Est-ce que la raison d’état ne le rend pas impuissant à tout autre chose qu’à sa propre conservation pour laquelle il sacrifie des millions d’hommes et tout ce qui en firent vivre des millions d’autres ? — On a des troupeaux, c’est pour les tondre et les égorger, il n’en est pas autrement du bétail humain.

La constitution que nos aïeux il y a cent ans ébauchèrent avec le même bois que leurs échafauds ; que les réactions d’après ont rétrécie faisait alors trembler les despotes comme un rugissement de lion. Ils se sont vite aperçus que ses lois servaient de cage au lion et ils se laissent rugir tant qu’il lui plaît, les barres de fer sont solides, la porte est bien verrouillée.

Les choses ont changé de nom, c’est tout ; la meule pèse aussi lourde, c’est elle qu’il faut briser afin que nul ne vienne plus la tourner pour moudre les multitudes.

Il y avait longtemps que les urnes s’engorgeaient et se dégorgeaient périodiquement sans qu’il fût possible de prouver d’une façon aussi incontestable que ces bouts de papier chargés disait-on de la volonté populaire et qu’on prétendait porter la foudre, ne portent rien du tout.
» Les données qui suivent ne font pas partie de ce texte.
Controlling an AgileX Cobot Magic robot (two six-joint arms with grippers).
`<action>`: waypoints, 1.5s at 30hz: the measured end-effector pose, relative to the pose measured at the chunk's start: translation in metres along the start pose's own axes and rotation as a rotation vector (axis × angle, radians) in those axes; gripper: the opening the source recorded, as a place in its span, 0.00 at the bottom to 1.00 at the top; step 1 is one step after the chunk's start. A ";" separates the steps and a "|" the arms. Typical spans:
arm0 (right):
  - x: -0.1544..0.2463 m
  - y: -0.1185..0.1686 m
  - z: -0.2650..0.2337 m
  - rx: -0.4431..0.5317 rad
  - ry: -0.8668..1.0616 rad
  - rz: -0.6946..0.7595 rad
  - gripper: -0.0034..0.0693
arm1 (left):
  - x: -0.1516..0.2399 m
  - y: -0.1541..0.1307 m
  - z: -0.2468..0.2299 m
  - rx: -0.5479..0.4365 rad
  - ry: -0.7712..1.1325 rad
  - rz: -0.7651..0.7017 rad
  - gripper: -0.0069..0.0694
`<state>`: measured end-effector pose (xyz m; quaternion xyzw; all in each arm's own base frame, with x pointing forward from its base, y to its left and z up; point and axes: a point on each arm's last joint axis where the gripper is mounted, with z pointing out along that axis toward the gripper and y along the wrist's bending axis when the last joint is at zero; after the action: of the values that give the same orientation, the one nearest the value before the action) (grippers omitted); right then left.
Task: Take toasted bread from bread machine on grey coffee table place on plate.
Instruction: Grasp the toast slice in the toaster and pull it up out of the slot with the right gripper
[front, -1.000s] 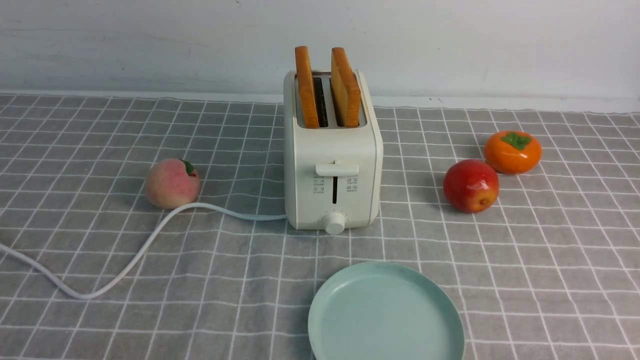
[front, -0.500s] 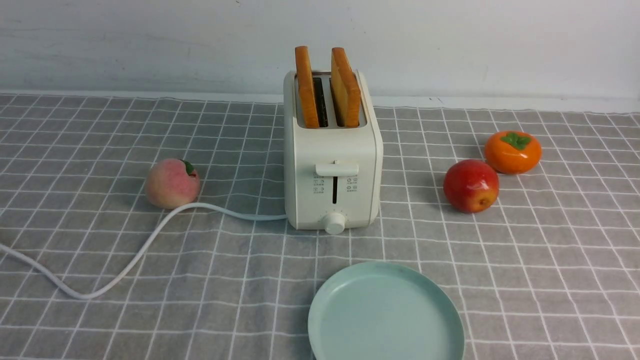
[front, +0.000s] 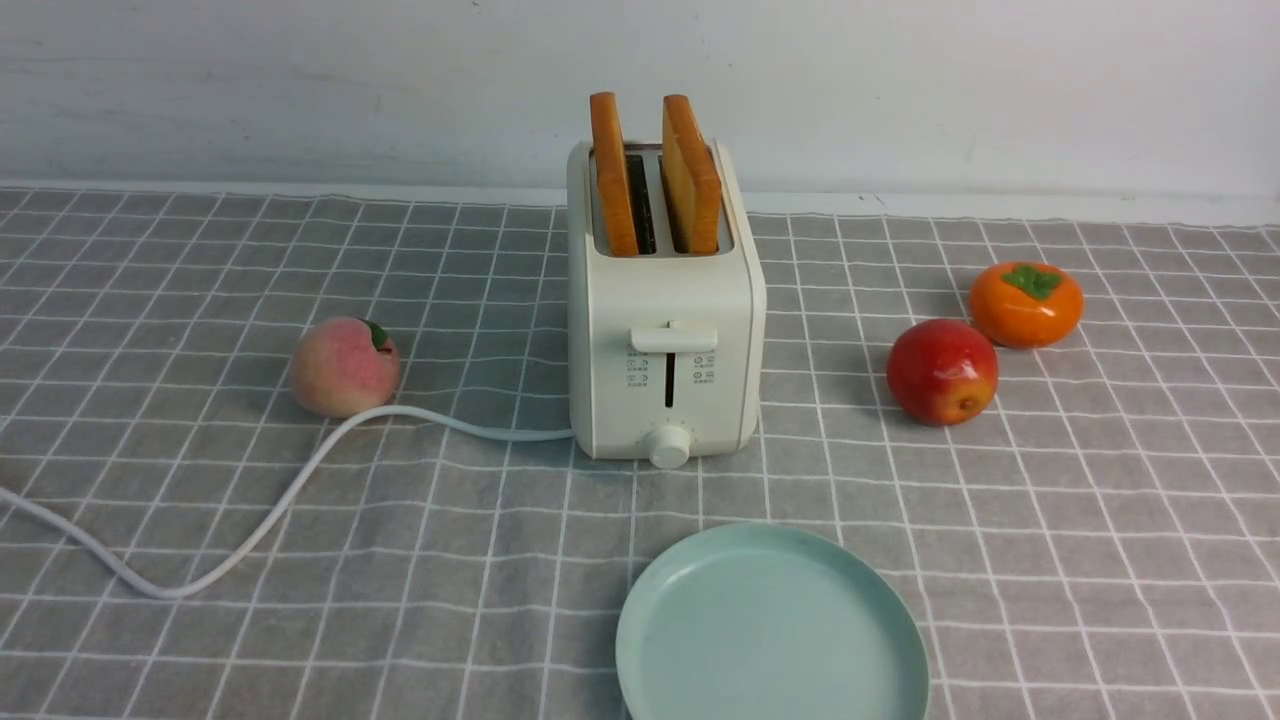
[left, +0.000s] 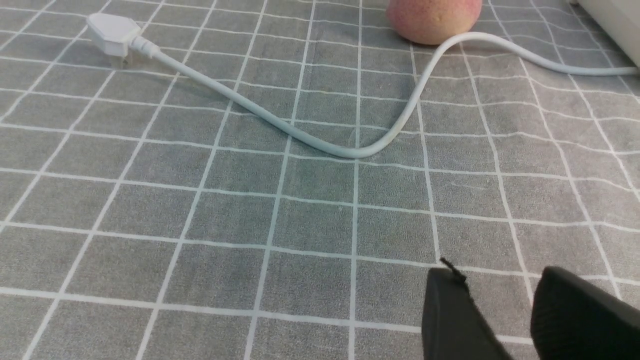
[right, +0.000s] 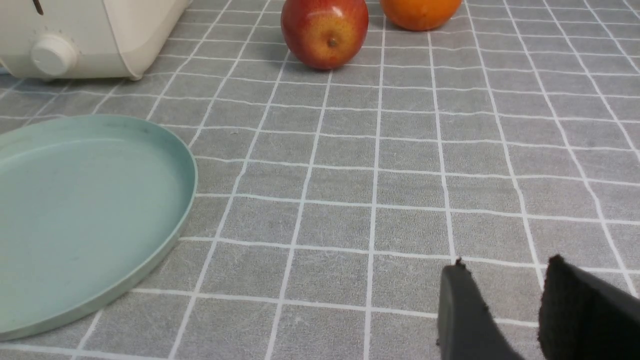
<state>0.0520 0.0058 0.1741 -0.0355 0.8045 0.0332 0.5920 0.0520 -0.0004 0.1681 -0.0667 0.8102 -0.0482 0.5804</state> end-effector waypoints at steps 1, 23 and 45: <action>0.000 0.000 0.000 0.000 -0.002 0.000 0.38 | -0.001 0.000 0.000 0.003 -0.011 -0.005 0.40; -0.029 -0.001 -0.005 -0.040 -0.351 0.275 0.38 | -0.043 -0.005 -0.011 0.104 -0.485 -0.188 0.40; -0.222 0.002 -0.057 -0.128 -0.613 0.384 0.38 | -0.195 -0.033 -0.096 0.306 -0.653 -0.514 0.40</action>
<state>0.0634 0.0065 0.4027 0.0906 0.5781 0.2031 0.7851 0.0245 -0.0009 0.3868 -0.1911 0.5248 -0.2869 0.7783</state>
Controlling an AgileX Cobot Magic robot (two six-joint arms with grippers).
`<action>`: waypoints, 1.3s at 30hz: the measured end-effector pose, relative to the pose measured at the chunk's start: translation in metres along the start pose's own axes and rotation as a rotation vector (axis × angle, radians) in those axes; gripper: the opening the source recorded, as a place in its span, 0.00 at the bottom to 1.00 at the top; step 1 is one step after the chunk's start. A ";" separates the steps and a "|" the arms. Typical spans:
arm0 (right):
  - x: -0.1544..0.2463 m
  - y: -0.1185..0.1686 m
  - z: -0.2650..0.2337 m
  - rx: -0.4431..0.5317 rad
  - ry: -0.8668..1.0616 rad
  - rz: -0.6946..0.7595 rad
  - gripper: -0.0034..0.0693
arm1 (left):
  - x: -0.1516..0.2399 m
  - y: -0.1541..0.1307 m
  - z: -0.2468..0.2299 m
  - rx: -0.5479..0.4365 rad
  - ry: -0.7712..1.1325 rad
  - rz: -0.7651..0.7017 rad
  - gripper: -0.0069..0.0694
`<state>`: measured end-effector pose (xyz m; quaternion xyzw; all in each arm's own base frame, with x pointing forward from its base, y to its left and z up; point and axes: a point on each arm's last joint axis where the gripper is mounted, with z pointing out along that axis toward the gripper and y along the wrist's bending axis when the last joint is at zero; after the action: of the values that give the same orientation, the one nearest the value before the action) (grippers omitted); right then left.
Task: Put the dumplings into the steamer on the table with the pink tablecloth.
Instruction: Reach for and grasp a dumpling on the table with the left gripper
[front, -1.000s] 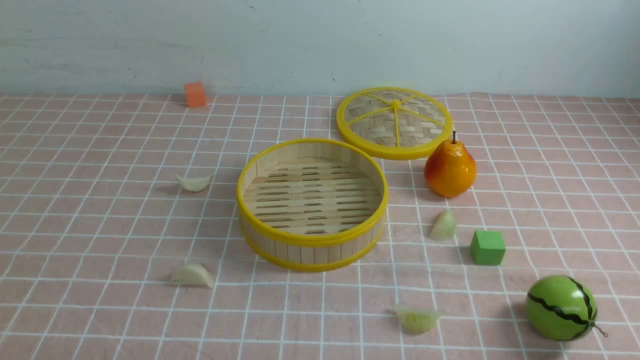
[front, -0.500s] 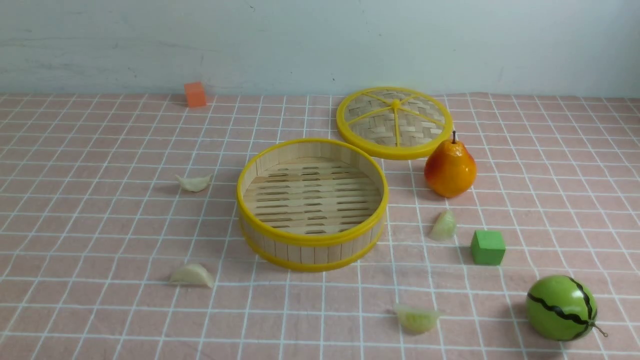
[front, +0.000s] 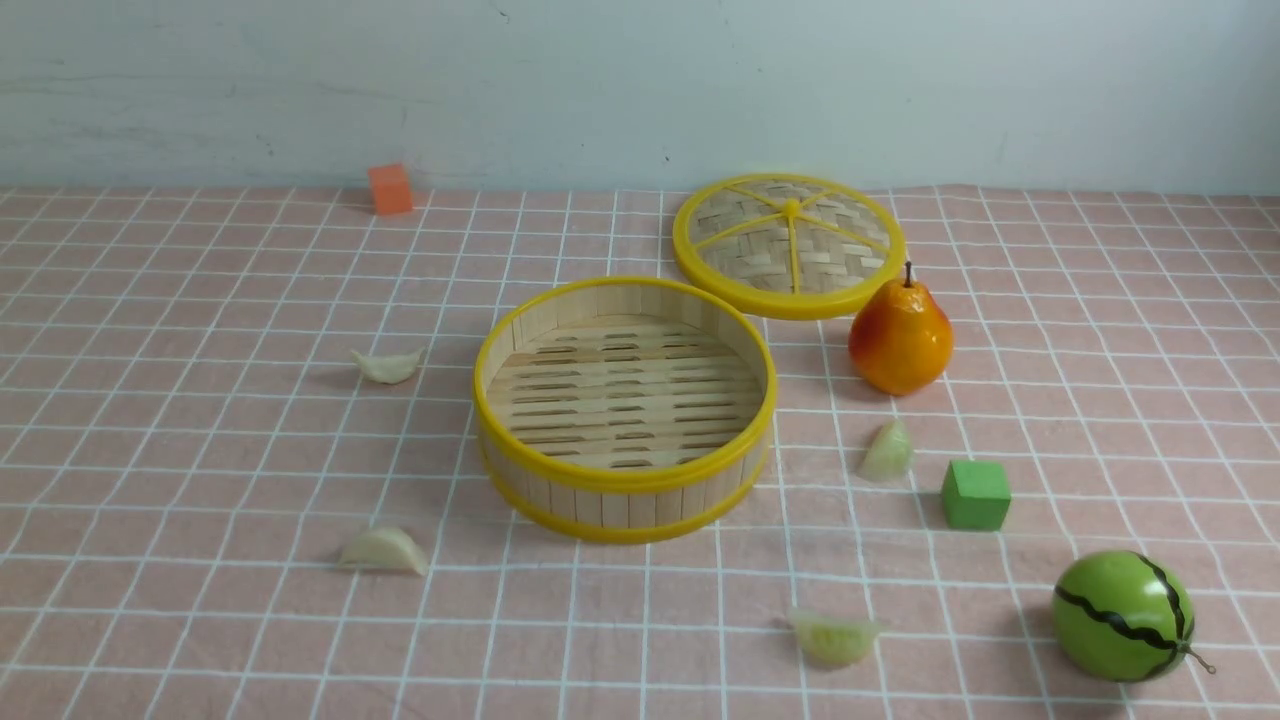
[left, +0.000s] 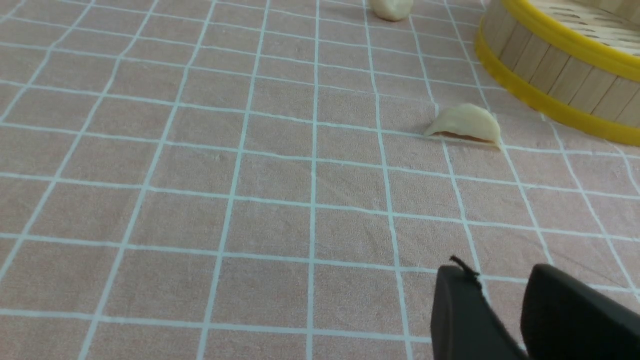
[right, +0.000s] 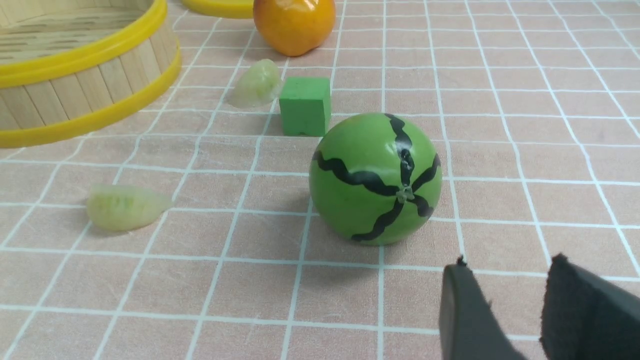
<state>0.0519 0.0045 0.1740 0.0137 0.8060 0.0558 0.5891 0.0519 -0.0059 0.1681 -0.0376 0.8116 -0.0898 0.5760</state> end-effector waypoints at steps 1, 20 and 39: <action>0.000 0.000 0.000 0.002 -0.001 -0.006 0.38 | -0.001 0.000 0.000 0.003 -0.016 0.000 0.34; -0.066 0.006 -0.030 -0.119 -0.847 0.099 0.38 | -0.069 -0.012 -0.033 0.251 -0.850 -0.203 0.36; -0.139 0.013 0.031 -0.004 -0.178 -0.024 0.03 | -0.218 -0.043 0.058 0.073 -0.280 -0.137 0.07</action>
<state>0.1230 0.0078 0.2980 0.0076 0.7505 0.0488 0.6591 0.1773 -0.0182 0.3597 -0.0840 0.7153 -0.1521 0.6769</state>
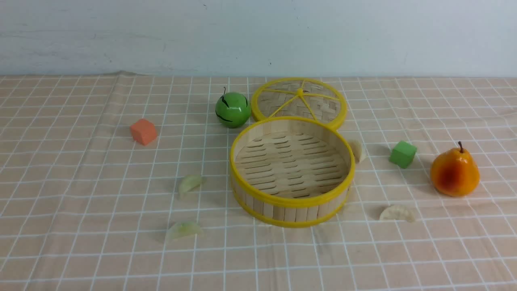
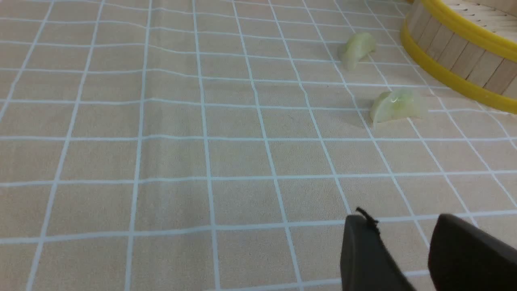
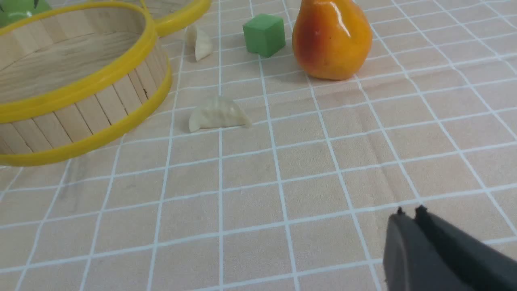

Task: Put the dumplings into the steamer on the table with the brown tablecloth.
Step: 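Reach for and grasp a dumpling on the table with the left gripper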

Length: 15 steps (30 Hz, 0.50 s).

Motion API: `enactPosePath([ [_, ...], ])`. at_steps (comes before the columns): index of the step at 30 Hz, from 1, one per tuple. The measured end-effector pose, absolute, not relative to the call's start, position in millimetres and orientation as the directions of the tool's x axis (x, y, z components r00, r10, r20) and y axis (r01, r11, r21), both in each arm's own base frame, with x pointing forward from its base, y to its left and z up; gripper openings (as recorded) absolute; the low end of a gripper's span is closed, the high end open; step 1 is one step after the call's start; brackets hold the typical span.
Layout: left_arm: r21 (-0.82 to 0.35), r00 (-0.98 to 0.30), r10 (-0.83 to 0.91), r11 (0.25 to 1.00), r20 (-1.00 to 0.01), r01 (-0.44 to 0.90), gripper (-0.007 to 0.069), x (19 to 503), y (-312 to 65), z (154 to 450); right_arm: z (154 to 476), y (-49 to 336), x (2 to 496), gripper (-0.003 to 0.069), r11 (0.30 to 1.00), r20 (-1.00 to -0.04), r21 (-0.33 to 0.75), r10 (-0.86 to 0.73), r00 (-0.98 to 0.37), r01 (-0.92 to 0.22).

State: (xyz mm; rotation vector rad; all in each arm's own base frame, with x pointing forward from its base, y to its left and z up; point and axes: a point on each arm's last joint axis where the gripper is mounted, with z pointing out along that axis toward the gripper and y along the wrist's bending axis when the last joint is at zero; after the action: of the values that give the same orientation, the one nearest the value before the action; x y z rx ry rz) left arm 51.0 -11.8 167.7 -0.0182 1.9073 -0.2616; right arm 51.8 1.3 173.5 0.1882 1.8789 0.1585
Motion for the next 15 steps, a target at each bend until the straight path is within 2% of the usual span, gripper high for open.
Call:
enactPosePath([
  [15,-0.19,-0.347,-0.14,0.975,-0.927,0.115,0.0238,51.0,-11.8,167.7,173.4,1.3,51.7,0.0046,0.978,-0.929,0.203,0.209,-0.306,0.051],
])
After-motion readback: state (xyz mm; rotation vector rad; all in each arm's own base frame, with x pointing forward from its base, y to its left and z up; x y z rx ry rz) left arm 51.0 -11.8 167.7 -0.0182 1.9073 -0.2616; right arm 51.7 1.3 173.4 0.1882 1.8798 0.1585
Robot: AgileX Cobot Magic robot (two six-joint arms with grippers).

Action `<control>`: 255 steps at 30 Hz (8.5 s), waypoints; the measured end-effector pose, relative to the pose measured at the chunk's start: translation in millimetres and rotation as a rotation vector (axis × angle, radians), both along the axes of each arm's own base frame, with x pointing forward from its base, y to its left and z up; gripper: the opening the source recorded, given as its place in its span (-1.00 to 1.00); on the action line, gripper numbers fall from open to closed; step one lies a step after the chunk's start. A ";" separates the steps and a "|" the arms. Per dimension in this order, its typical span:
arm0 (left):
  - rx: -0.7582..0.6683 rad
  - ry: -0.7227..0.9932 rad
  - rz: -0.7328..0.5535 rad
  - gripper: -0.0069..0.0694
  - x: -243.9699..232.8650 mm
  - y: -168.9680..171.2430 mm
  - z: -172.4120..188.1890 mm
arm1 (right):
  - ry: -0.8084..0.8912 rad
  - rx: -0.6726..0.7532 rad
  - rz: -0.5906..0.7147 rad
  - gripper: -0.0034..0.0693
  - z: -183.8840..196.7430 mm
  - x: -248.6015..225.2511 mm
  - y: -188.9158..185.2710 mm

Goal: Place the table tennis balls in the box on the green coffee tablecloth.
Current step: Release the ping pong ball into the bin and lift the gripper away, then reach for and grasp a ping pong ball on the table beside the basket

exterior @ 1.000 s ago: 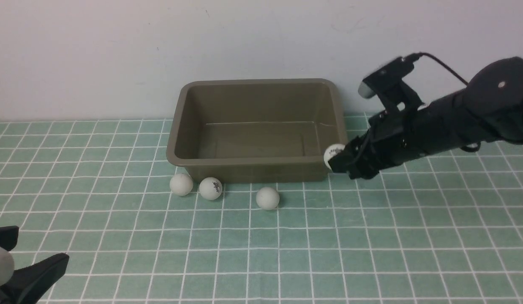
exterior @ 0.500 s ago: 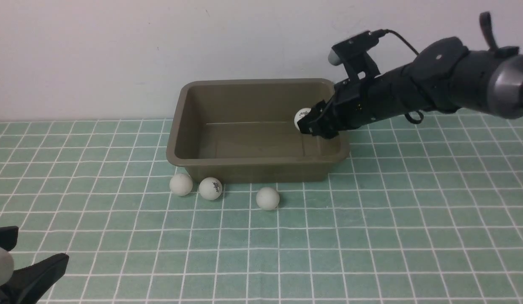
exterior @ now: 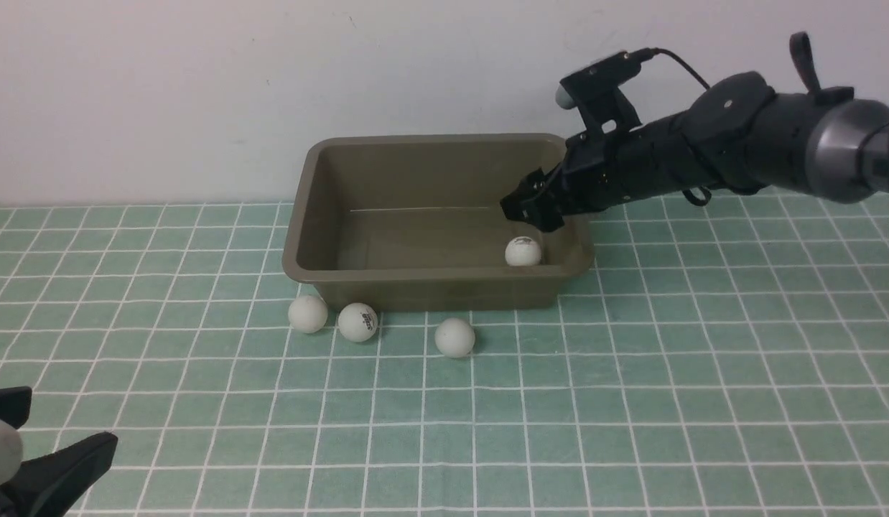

La volonté du peuple ! avec cela qu’on s’en soucie de la volonté du peuple !

Si elle gêne, on ne la suit pas ; voilà tout, on prétend qu’elle est contre la loi et s’il en existe aucune, on en fabrique ou on en démarque à volonté comme les écrivains sans imagination démarquent un chapitre de roman.

Le suffrage, dit universel, c’était le dernier espoir de ceux qui voulaient faire vivre encore la vieille société lépreuse, il n’a pu la sauver et la voilà la marâtre, la parricide étendue sur la table de dissection si putréfiée déjà qu’il faut enterrer le cadavre, autour duquel, semblables aux chœurs antiques gémissent ou vocifèrent toutes les douleurs qu’elle a causées.

N’y a-t-il pas assez longtemps que la finance et le pouvoir ont leurs noces d’or à l’avènement de chaque nouveau gouvernement ; c’est depuis toujours, tandis que lourds et mornes les jours s’entassent comme le sable sur les foules, plus exploitées plus misérables que les bêtes d’abattoir.